Start of Block

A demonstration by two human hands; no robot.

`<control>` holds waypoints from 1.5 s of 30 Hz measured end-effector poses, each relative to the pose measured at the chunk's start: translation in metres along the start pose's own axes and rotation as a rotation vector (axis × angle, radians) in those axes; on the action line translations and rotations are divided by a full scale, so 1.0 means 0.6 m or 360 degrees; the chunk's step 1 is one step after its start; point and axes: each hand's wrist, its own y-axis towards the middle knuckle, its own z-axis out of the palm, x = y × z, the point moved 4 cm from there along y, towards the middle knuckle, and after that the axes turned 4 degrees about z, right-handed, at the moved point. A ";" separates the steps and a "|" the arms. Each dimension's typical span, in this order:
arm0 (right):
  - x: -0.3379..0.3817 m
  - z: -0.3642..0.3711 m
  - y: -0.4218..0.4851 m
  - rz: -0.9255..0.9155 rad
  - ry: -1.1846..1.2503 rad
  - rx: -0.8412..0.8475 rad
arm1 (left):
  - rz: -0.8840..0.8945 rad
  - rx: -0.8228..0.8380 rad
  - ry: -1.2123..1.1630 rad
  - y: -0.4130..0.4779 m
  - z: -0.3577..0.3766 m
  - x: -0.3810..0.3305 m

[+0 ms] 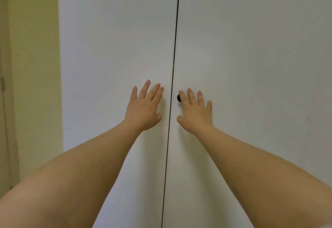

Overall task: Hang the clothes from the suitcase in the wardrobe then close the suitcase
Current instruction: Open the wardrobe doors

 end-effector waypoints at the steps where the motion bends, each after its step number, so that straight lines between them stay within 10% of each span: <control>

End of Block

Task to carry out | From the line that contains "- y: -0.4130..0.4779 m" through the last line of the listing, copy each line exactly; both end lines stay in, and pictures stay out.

Reply to the task |
  - y: -0.4130..0.4779 m
  - z: -0.3577..0.3766 m
  - x: -0.3810..0.3305 m

[+0 ms] 

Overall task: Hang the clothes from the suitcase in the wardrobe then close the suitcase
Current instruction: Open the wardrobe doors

 end-effector waypoints at the steps where the motion bends, each after its step number, so that straight lines between them stay within 10% of each span: <control>

No more output will be produced.